Turismo a Bosa, aggiornate le tariffe dell’imposta di soggiorno

Bosa

La imposta di soggiorno a Bosa.

A Bosa entreranno in vigore dal 1° marzo 2026 le nuove tariffe dell’imposta di soggiorno, aggiornate per rispondere alle crescenti esigenze di servizi legati al turismo. La scelta dell’amministrazione comunale nasce dalla necessità di garantire standard adeguati di pulizia, decoro urbano, raccolta e smaltimento dei rifiuti, manutenzione delle strade e delle aree pubbliche, nonché valorizzazione del patrimonio culturale e ambientale, risorse essenziali per sostenere l’offerta turistica della città.

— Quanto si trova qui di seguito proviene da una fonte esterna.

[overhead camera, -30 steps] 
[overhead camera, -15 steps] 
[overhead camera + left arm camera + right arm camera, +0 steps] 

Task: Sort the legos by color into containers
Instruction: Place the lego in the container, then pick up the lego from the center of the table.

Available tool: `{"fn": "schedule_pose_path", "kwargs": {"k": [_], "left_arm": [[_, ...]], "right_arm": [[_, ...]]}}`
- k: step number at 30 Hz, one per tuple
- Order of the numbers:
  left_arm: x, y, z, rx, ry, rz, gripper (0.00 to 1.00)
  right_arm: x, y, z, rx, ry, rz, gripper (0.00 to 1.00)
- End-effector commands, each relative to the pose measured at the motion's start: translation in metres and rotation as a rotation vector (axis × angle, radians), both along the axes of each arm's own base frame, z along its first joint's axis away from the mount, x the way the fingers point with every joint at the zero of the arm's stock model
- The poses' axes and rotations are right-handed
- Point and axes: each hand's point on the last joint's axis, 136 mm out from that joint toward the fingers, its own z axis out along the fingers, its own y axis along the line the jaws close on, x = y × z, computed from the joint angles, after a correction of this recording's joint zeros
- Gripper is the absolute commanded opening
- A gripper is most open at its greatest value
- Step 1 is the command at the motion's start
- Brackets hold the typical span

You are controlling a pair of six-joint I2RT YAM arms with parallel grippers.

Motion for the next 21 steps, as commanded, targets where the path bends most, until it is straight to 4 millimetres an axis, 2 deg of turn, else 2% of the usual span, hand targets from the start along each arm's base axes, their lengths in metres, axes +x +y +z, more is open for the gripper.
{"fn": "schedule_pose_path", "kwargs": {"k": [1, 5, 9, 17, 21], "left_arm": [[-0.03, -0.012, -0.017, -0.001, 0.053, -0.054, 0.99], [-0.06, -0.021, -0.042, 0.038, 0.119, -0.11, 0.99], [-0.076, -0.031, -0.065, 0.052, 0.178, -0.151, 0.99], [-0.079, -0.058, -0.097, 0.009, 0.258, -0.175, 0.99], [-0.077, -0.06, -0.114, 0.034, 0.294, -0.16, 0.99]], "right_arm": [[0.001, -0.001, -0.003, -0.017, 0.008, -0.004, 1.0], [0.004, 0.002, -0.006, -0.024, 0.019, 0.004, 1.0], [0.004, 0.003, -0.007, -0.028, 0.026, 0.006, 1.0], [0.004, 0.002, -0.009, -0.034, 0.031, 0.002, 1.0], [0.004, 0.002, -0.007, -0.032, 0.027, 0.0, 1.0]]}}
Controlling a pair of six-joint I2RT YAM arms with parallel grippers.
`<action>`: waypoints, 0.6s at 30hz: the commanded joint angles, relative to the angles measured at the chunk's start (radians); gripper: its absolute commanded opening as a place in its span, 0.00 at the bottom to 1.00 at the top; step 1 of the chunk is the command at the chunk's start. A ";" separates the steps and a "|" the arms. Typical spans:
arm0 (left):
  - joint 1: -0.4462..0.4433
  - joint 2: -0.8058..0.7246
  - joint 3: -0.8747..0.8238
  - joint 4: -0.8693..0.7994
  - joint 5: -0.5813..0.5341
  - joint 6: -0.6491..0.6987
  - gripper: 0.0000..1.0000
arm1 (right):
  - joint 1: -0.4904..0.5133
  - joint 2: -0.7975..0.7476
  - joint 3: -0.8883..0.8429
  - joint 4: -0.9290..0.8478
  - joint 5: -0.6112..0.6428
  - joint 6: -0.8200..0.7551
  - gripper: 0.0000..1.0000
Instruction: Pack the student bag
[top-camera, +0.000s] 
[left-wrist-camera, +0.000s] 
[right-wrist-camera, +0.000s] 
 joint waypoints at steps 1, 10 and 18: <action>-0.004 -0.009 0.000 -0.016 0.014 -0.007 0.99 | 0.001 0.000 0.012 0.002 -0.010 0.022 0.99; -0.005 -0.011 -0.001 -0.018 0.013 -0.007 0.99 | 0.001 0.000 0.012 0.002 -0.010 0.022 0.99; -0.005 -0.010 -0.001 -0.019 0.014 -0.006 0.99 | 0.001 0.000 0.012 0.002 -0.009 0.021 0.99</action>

Negli ultimi anni i flussi di visitatori sono cresciuti costantemente, attratti dal connubio tra mare, spiagge, storia, arte e tradizioni locali. L’imposta di soggiorno consente così di far contribuire chi soggiorna sul territorio al finanziamento dei servizi di cui beneficia, evitando che il peso ricada esclusivamente sui residenti. Tuttavia, la recente normativa nazionale collegata alla manovra finanziaria prevede che il 30% del maggior gettito derivante dall’adeguamento sia destinato a fondi statali, riducendo la parte di risorse effettivamente disponibile per interventi locali e potenziamento dei servizi turistici.

L’entrata in vigore dal 1° marzo è stata fissata per consentire alle strutture ricettive e agli operatori di adeguarsi in modo ordinato, assicurando comunicazioni chiare ai turisti e alle piattaforme di prenotazione, senza retroattività. L’obiettivo dell’amministrazione resta il miglioramento dei servizi e un turismo sostenibile, garantendo trasparenza sull’utilizzo delle risorse e il mantenimento di un dialogo costante con la cittadinanza.